En juin, ma Représentante spéciale s’est rendue au Soudan du Sud pour évaluer les effets du conflit sur les enfants et engager le dialogue avec les autorités nationales. Durant sa visite, le Président s’est engagé à prendre un décret érigeant en infraction pénale le recrutement et l’utilisation d’enfants et à ordonner qu’on cesse d’utiliser les écoles à des fins militaires. Ma Représentante spéciale a également assisté à la signature, par le Ministre de la défense nationale et des anciens combattants, d’un engagement renouvelé en faveur du plan d’action visant à faire cesser et prévenir le recrutement et l’utilisation d’enfants dans les forces armées. L’engagement renouvelé prévoyait également la cessation et la prévention des violences sexuelles, des meurtres et des atteintes à l’intégrité physique d’enfants et des attaques contre les écoles et les hôpitaux. Un plan de mise en œuvre de cet engagement a été adopté en août. En octobre, le Gouvernement et l’ONU ont lancé la campagne appelée « Des enfants, pas des soldats » au niveau national. À l’issue d’une vaste campagne de sensibilisation, ils ont également créé un comité mixte de haut niveau sur le sort des enfants en temps de conflit armé. En mai, le chef du SSDM/A a lui aussi signé un accord avec ma Représentante spéciale, par lequel il s’est engagé à mettre fin aux violations contre les enfants.

À la fin de 2014, ni le Gouvernement ni le SSDM/A n’avaient progressé dans l’exécution de leurs engagements. Les informations faisant état de violations, en particulier de recrutement, d’utilisation et d’enlèvements d’enfants, sont toujours aussi nombreuses.
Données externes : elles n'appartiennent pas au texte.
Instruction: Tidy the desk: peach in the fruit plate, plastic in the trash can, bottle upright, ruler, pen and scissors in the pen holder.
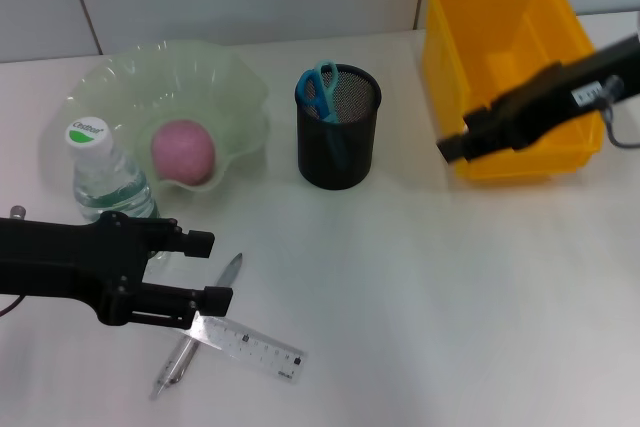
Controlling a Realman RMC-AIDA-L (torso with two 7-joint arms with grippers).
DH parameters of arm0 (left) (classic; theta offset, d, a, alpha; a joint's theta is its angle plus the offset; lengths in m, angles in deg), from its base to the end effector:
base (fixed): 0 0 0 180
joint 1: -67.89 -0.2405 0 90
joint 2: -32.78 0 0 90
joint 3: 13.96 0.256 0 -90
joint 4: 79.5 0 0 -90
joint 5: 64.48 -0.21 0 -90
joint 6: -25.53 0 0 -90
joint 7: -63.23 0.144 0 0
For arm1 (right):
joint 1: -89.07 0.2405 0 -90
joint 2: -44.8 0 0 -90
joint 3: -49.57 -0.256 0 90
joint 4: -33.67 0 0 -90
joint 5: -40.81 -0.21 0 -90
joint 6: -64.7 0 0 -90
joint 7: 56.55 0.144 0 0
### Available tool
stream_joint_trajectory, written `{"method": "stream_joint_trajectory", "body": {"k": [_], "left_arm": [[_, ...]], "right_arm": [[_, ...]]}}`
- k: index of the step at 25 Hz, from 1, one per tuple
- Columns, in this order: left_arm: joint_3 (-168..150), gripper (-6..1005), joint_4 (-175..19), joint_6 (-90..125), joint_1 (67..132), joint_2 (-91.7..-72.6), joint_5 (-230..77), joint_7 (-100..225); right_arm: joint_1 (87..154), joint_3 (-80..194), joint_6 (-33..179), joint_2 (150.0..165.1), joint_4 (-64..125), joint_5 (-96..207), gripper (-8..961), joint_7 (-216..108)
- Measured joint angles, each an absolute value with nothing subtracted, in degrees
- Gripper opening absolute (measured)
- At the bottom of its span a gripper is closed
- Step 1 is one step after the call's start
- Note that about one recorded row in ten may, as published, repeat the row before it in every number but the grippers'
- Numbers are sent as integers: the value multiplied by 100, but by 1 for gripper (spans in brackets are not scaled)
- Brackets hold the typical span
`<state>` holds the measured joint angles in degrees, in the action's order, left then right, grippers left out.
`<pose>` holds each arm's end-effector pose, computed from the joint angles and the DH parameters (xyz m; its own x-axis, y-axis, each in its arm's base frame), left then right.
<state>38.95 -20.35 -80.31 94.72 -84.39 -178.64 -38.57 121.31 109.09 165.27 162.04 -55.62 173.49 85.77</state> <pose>-0.2225 0.3029 0.0347 0.8531 0.4236 0.3047 0.4144 -0.9048 0.0978 0.1555 0.3463 0.0809 0.7775 -0.6192 -0.1097 -0.6186 -0.7217 -0.3107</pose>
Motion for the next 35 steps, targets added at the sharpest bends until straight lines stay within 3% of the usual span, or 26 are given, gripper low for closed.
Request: {"method": "stream_joint_trajectory", "body": {"k": [23, 35], "left_arm": [[3964, 773, -1383, -8260, 9696, -8376, -18422, -3800], [4680, 772, -369, -8385, 10259, -8539, -19996, -2793]], "right_arm": [[12298, 10851, 17250, 16111, -4268, 18287, 538, 8265], [12290, 10547, 17292, 16066, -3954, 18302, 537, 8675]]}}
J’exhorte toutes les parties au conflit au Soudan du Sud à mettre fin à toutes les violations commises contre les enfants et à faire le nécessaire pour que les auteurs de ces violations répondent de leurs actes, y compris grâce à l’ouverture rapide d’enquêtes approfondies et de poursuites. J’engage vivement le Gouvernement du Soudan du Sud à prendre des mesures concrètes pour mettre pleinement en œuvre le plan d’action et l’engagement renouvelé signé en juin, et je prie le SSDM/A de donner effet à l’engagement que son chef a signé avec ma Représentante spéciale en mai.

Parties au Soudan du Sud 

1.       Armée populaire de libération du Soudan (APLS)a, b, Ÿ*
2.       APLS dans l’oppositiona, b
3.       Armée blanche

Les parties dont le nom est souligné figurent dans les annexes depuis au moins cinq ans et sont donc considérées comme des parties qui persistent dans leurs actes.

* Cette partie a conclu un plan d’action avec l’ONU conformément aux résolutions 1539 (2004) et 1612 (2005) du Conseil de sécurité.

a)Parties recrutant et utilisant des enfants.
b)Parties tuant et mutilant des enfants.